Don't mind if I do...
Wolves are opportunists so they might eat other smaller animals if presented with an easy catch. But mostly, Yellowstone wolves stick with larger ungulates that can feed the whole pack. Wolves in other ecosystems specialize in other prey. Midwestern wolves eat a lot of white tailed deer and beaver. Coastal wolves fish and eat coastal critters. Arctic wolves hunt caribou, arctic hares, and musk oxen.
Unlike coyotes or foxes, Yellowstone wolves don't usually supplement with berries or plants. And while they may kill other carnivores, they probably don't eat them (because they don't taste that great). This is why you can't eat competitors in the game (and they don't eat you).
Yellowstone is home to a rich variety of animals and WolfQuest has a long wish list of animals we would love to add to the game.
Hooved herbivores are favorite meals for wolves
Yellowstone is home to eight ungulate species, five (eventually, six) of which are in WolfQuest.
- Mule deer
- Bison (currently old bull bison only)
- Bighorn sheep (in progress)
Rare in Yellowstone so likely not coming to WolfQuest
- White-tailed deer
- Mountain goats
Mostly not worth a wolf's time
Rodents are a major food source for many Yellowstone predators...but not wolves. For the most part, rodents (mice, voles, shrews, squirrels..) are tiny and many live underground or high up in trees or hibernate most of the year. So, they are not important food for wolves ... nor high on the WQ wishlist. The amount of effort, compared to an ungulate feast, needed to hunt rodents is better left to smaller carnivores.
- Beaver (Yellowstone wolves have not been seen hunting beavers, but these hefty rodents make a fine meal for a patient wolf)
On the WolfQuest Wishlist
- Yellow-bellied Marmot (this plump rodent might be a good addition)
- Uinta Ground Squirrel (sleeps most of the year, but older, summer pups might enjoy hunting them)
- Porcupine (because, although not common, they would be hilarious)
Hares, Rabbits, & Toads
More fun for players than real life wolves
They look like rodents but have different teeth and only eat plants (not nuts and seeds). Like rodents, they are a lot of work to catch for very few calories. If you are a large canid, you will look for larger prey. In WolfQuest, hares offer a fun chase and might tide you over while you master hunting ungulates.
- Snowshoe hare
On the WolfQuest Wishlist
- Toads (rare in Yellowstone and just for fun, not food)
- White-tailed Jackrabbit (to give the snowshoe hares a break)
Hard to catch, mostly feathers
A wolf might eat a bird if it landed near its mouth but why bother? Birds are best left to smaller predators with lower calorie requirements. Even big birds like eagles and ravens are too quick and careful to be a reliable food source. WolfQuest has birds for ambience but none are huntable.

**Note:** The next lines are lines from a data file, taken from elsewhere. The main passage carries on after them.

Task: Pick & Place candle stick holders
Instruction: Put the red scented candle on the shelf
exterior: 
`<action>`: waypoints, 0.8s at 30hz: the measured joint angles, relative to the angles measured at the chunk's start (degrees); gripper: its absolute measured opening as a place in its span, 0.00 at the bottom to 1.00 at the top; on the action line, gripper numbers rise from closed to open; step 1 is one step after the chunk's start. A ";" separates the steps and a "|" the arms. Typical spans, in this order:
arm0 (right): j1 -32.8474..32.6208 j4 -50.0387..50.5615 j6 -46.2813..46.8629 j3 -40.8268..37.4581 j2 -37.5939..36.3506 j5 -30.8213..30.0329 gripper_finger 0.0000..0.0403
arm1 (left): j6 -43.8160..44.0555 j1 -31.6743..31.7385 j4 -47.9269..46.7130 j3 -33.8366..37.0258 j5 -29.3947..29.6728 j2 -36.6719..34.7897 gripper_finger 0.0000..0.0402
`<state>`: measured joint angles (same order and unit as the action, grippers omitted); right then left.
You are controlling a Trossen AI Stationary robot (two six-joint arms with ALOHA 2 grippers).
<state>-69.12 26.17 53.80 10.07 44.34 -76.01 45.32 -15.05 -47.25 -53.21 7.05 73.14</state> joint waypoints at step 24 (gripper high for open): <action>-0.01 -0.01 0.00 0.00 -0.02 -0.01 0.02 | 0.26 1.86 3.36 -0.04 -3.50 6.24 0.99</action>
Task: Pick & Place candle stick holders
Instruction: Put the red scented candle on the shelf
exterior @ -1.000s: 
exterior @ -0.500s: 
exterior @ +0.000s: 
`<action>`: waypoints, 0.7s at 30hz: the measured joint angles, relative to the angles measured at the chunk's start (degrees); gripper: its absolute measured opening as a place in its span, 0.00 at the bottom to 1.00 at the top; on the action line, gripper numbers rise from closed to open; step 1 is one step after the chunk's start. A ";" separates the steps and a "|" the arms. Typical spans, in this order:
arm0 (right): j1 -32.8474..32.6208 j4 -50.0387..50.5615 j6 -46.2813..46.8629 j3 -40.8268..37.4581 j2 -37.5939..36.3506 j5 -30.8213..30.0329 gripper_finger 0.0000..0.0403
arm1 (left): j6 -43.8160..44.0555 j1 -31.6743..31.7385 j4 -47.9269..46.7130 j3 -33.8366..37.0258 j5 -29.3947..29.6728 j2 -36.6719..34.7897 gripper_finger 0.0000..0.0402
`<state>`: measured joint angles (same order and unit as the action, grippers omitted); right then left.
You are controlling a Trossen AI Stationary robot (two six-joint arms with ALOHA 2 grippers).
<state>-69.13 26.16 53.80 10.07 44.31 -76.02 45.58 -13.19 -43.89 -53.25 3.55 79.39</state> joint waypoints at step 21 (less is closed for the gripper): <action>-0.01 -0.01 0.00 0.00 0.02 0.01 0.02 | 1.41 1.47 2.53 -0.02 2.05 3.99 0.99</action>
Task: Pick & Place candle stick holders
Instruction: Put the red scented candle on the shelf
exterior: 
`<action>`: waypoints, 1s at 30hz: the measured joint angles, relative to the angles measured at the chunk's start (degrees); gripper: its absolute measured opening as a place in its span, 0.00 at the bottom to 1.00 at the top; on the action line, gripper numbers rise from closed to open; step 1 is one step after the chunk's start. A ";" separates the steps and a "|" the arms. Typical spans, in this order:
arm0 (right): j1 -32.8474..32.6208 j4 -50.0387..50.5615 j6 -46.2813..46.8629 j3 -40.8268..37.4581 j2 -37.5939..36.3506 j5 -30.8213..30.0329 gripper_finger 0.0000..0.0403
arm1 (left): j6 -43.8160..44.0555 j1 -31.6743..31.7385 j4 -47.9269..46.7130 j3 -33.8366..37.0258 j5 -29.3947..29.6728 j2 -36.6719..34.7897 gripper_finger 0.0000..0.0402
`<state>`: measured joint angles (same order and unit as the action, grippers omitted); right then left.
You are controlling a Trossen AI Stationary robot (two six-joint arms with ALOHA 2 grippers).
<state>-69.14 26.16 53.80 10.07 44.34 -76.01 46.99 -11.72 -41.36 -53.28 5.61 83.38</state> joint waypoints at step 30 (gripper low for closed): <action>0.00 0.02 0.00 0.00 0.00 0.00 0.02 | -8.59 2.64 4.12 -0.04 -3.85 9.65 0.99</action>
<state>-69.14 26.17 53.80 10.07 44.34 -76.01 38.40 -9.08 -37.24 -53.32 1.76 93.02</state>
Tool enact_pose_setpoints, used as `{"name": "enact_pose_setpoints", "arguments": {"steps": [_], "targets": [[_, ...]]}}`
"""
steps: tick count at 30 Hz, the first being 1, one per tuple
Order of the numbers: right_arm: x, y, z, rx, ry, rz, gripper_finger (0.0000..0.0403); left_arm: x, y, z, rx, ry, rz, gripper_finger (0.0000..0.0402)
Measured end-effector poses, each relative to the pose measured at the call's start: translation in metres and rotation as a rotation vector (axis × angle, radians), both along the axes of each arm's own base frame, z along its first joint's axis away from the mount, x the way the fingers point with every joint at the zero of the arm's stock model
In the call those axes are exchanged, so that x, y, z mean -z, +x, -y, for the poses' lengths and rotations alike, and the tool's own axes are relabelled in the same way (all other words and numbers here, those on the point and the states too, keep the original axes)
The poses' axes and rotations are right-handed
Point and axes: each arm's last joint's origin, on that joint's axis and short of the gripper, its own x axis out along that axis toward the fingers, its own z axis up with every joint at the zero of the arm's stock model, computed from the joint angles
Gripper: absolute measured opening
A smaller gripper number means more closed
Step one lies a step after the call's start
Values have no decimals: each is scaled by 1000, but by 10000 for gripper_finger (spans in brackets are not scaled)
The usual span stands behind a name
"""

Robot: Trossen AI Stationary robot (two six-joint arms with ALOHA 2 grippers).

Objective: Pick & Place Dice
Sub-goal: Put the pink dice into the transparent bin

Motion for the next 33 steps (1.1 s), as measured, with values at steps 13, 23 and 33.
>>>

Slippery and small. Let the otters have them.
Yellowstone wolves have not been observed spending time fishing. You might ask: What carnivore wouldn't want a nice, fat trout? But predators will always look to expend the least effort for the most calories. The amount of energy needed to catch enough fish to feed your whole wolf family is not worth it – compared to an elk buffet that will sustain a pack for a week or so. Smaller, canid predators like coyotes might consider fishing worth their time if easier meals (like your elk buffet) are not available. Other small predators, like ospreys, bald eagles, and otters specialize in fishing.